IECHS academic counselor Laura Porter said there are scholarships available for students with a variety of interests and skills-- there’s a scholarship for creating a suit or a prom dress out of duct tape and for writing an essay about how you would survive a zombie apocalypse.
Porter said Powell is a self-motivated student who took the initiative to look for many scholarships on her own.
“She takes ownership over her education and she's got the power to change her future and to go after the things she wants,” Porter said. “She's got that academic knowledge, and the maturity and confidence to move forward.”
Powell tried for scholarships even when she knew her odds were low. She was surprised when she was awarded two competitive and prestigious scholarships, the Daniels Fund Scholarship, which only 10% of applicants received, and the Quest Bridge National College Match Scholarship, which awarded 6,885 scholarships from among 18,500 applicants.
While some scholarships only required her to send in her test scores and transcripts, others took much more time and effort. For the Daniels Scholarship, Powell wrote four essays and a resume and completed an extensive questionnaire and interview process.
The Quest Bridge National College match program was her most time-consuming; she wrote two major essays and eight short answer essays. Ultimately, she didn’t match with her top school choices through the program but it did cover the application fees for all 16 schools she applied to, which amounted to more than $1,000.

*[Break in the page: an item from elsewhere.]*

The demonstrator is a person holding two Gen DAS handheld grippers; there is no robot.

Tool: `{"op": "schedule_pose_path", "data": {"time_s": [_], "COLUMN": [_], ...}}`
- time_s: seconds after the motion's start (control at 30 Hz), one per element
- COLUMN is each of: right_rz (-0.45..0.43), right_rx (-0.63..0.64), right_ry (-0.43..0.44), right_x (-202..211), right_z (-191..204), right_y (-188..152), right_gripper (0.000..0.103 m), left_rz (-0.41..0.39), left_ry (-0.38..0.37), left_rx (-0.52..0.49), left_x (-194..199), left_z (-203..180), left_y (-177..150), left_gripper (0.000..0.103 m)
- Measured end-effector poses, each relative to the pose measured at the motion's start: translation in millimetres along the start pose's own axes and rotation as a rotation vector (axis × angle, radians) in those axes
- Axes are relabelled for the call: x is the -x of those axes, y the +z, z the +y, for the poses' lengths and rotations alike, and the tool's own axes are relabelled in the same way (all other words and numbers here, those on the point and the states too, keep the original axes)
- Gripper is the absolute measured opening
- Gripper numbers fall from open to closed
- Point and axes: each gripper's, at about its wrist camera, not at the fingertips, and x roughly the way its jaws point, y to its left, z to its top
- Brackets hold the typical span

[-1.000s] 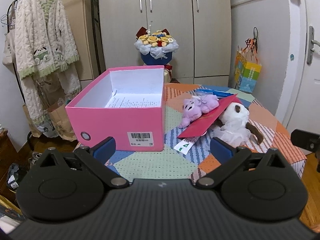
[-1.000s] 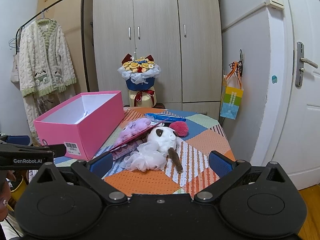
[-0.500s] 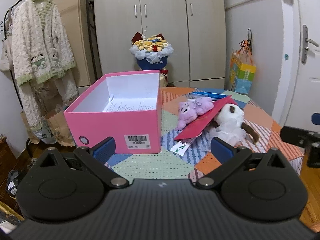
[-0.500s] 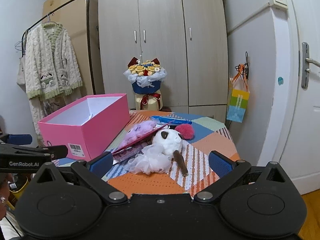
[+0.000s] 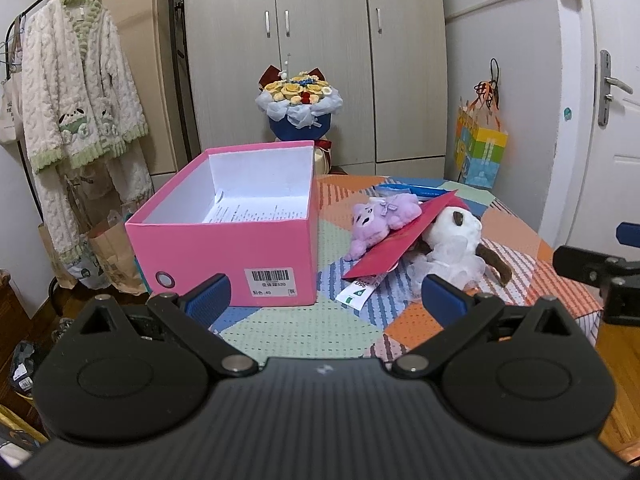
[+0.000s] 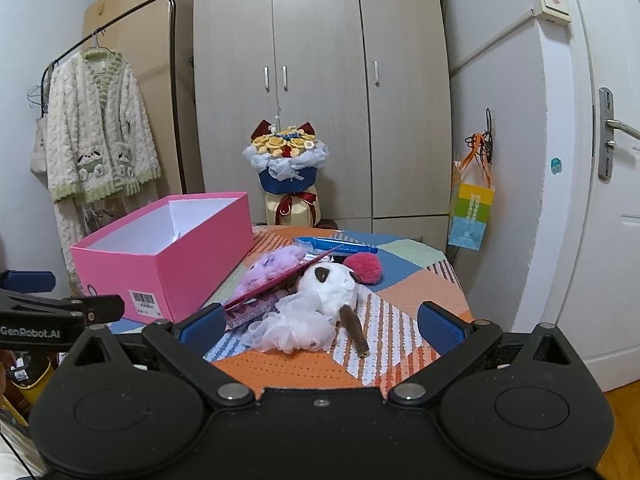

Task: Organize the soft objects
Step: 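Reach the left gripper to the red envelope and grasp it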

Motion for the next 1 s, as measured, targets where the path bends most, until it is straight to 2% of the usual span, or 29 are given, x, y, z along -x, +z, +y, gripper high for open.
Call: {"op": "schedule_pose_path", "data": {"time_s": [0.2, 0.3, 0.43, 0.5, 0.6, 0.7, 0.8, 0.83, 0.97, 1.0], "right_rz": [-0.063, -0.022, 0.038, 0.068, 0.117, 0.15, 0.162, 0.168, 0.196, 0.206], "right_rx": [0.015, 0.01, -0.033, -0.036, -0.043, -0.062, -0.08, -0.09, -0.13, -0.134], "right_ry": [0.073, 0.139, 0.232, 0.251, 0.265, 0.293, 0.314, 0.326, 0.36, 0.37], "right_x": [-1.6, -12.3, -33.4, -47.1, -71.0, -95.0, -114.1, -121.3, -150.6, -158.3], "right_z": [-6.6, -14.3, -25.1, -26.7, -29.0, -35.5, -41.8, -44.1, -52.2, -54.1], "right_y": [6.8, 15.1, 23.2, 26.0, 28.2, 32.2, 38.1, 40.6, 46.8, 47.0], "right_gripper": [0.103, 0.103, 0.103, 0.097, 0.094, 0.091, 0.09, 0.09, 0.089, 0.086], "left_rz": [-0.018, -0.035, -0.061, -0.075, -0.072, -0.069, -0.067, -0.054, -0.006, 0.0], "left_ry": [-0.007, -0.014, -0.087, -0.121, -0.186, -0.19, -0.166, -0.161, -0.189, -0.187], "left_rx": [0.035, 0.021, -0.004, -0.022, -0.067, -0.106, -0.165, -0.191, -0.248, -0.261], "left_x": [-5.9, -10.3, -21.2, -29.9, -46.2, -64.6, -84.3, -91.3, -115.2, -119.7], "left_z": [2.2, -0.2, -6.3, -12.5, -22.9, -32.2, -38.5, -40.1, -41.0, -41.5], "left_y": [1.5, 2.5, -0.1, -2.7, -4.7, -5.4, -5.7, -5.4, -5.5, -5.8], "left_gripper": [0.103, 0.101, 0.101, 0.101, 0.1, 0.097, 0.085, 0.077, 0.062, 0.061]}}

Most applications asked for personal statements, which was a skill Powell said she had to develop.
“I feel like it's hard to write about yourself,” she said. “That's something that I had to get over in applying for scholarships and for college. I had to learn how to frame myself in a way that felt authentic.”
Sometimes the writing prompts were just odd.
“I had to write about my arch-nemesis, real or imagined, which I thought was kind of a weird prompt,” Powell said.
Some of the scholarships she received were for financially deserving students, which Powell does not identify as.
“Honestly, I had a very privileged upbringing where I don't feel like I'm low income,” she said. “But when you look at the huge expenses for college, I think lots of students that maybe don't think they qualify, would qualify.”
Powell has advice for students who want to be competitive scholarship applicants: Start preparing early to earn good grades, test scores and to be involved in your school and community. Don’t overlook local scholarships, which are less competitive than nationwide scholarships.